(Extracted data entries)
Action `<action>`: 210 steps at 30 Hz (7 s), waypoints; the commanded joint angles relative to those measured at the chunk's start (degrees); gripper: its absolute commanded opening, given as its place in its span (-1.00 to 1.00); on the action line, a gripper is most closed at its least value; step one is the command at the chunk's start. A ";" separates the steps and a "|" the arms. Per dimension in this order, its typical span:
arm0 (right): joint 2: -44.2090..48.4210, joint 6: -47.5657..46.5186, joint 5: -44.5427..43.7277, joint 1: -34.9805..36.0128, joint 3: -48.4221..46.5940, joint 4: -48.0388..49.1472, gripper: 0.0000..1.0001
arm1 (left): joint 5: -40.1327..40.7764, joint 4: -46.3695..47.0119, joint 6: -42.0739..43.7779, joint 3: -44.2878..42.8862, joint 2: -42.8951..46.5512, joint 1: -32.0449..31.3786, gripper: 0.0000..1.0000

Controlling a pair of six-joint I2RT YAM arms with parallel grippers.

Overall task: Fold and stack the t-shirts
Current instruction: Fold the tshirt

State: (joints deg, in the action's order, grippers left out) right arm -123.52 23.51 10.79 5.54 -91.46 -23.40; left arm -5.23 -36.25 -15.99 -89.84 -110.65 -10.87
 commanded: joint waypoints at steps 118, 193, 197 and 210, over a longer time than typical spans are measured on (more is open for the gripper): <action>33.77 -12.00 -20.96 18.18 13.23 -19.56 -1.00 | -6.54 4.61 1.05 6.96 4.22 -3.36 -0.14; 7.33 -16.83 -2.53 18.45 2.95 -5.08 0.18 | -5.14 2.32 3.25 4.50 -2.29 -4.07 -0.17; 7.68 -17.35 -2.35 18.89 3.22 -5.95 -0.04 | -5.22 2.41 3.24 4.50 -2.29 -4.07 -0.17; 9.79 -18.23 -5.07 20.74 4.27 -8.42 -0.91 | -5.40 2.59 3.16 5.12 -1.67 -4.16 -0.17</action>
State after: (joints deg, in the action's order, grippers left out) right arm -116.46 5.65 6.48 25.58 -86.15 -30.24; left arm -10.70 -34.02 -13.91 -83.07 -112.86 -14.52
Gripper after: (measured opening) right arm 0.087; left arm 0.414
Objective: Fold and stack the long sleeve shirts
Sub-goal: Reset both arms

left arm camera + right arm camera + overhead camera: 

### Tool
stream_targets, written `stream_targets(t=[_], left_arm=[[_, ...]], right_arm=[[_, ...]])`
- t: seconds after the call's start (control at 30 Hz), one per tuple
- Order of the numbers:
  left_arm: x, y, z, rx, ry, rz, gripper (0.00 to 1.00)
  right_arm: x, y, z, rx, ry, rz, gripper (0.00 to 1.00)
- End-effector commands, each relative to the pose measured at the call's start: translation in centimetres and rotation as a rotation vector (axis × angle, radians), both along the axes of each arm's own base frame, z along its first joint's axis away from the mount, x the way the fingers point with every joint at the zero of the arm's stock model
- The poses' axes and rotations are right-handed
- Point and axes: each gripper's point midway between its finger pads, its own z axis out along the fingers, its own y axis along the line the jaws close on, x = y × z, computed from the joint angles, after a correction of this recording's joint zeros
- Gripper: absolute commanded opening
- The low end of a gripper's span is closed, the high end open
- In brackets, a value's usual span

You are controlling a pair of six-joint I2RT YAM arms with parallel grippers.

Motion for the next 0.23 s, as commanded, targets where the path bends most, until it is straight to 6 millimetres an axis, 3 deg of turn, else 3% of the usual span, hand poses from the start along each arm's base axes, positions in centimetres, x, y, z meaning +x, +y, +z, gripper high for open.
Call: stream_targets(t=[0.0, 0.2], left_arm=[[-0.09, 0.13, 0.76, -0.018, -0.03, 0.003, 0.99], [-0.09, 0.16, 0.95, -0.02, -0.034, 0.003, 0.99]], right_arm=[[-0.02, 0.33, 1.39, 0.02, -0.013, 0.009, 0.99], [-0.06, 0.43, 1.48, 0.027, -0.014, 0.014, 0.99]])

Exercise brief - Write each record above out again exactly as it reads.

Solution to the problem -
Action `<action>`: 210 steps at 30 Hz (7 s), waypoints; the commanded joint angles relative to those measured at the chunk's start (degrees); gripper: its absolute commanded opening, given as its place in its span (-1.00 to 1.00); on the action line, a gripper is most closed at its least value; step one is the command at the chunk's start. A ";" separates the steps and a "|" the arms. Per dimension in this order, its typical span:
arm0 (right): joint 2: -44.2090..48.4210, joint 6: -47.5657..46.5186, joint 5: -44.5427..43.7277, joint 1: -34.9805..36.0128, joint 3: -48.4221..46.5940, joint 4: -48.0388..49.1472, gripper: 0.0000..1.0001
arm1 (left): joint 5: -40.1327..40.7764, joint 4: -46.3695..47.0119, joint 6: -42.0739..43.7779, joint 3: -44.2878..42.8862, joint 2: -42.8951..46.5512, joint 1: -32.0449..31.3786, gripper: 0.0000..1.0000

Controlling a pair of six-joint I2RT YAM arms with parallel grippers.

Overall task: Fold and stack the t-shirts
Current instruction: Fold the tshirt

State: (joints deg, in the action's order, grippers left out) right arm -123.52 23.51 10.79 5.54 -91.46 -23.40; left arm -5.23 -36.25 -15.99 -89.84 -110.65 -10.87
 commanded: joint waypoints at steps 118, 193, 197 and 210, over a longer time than typical spans are measured on (more is open for the gripper): <action>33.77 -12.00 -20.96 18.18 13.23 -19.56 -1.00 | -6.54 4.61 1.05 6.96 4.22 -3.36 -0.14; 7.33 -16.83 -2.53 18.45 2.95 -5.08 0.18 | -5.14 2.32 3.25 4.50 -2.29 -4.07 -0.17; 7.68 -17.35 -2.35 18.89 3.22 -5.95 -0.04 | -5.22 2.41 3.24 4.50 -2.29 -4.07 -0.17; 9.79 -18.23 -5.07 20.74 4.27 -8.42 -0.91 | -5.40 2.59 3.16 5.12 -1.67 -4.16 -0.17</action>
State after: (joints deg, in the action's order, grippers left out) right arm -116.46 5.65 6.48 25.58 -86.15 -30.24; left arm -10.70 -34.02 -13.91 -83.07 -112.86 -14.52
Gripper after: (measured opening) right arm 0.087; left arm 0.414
Objective: Fold and stack the long sleeve shirts
Sub-goal: Reset both arms

left arm camera + right arm camera + overhead camera: 

### Tool
stream_targets, written `stream_targets(t=[_], left_arm=[[_, ...]], right_arm=[[_, ...]])`
- t: seconds after the call's start (control at 30 Hz), one per tuple
- Order of the numbers:
  left_arm: x, y, z, rx, ry, rz, gripper (0.00 to 1.00)
  right_arm: x, y, z, rx, ry, rz, gripper (0.00 to 1.00)
- End-effector commands, each relative to the pose measured at the call's start: translation in centimetres and rotation as a rotation vector (axis × angle, radians), both along the axes of each arm's own base frame, z along its first joint's axis away from the mount, x the way the fingers point with every joint at the zero of the arm's stock model
- The poses' axes and rotations are right-handed
- Point and axes: each gripper's point midway between its finger pads, its own z axis out along the fingers, its own y axis along the line the jaws close on, x = y × z, computed from the joint angles, after a correction of this recording's joint zeros
- Gripper: absolute commanded opening
- The low end of a gripper's span is closed, the high end open
- In brackets, a value's usual span

You are controlling a pair of six-joint I2RT YAM arms with parallel grippers.

Motion for the next 0.23 s, as commanded, targets where the path bends most, until it is straight to 6 millimetres an axis, 3 deg of turn, else 3% of the usual span, hand poses from the start along each arm's base axes, positions in centimetres, x, y, z meaning +x, +y, +z, gripper high for open.
Call: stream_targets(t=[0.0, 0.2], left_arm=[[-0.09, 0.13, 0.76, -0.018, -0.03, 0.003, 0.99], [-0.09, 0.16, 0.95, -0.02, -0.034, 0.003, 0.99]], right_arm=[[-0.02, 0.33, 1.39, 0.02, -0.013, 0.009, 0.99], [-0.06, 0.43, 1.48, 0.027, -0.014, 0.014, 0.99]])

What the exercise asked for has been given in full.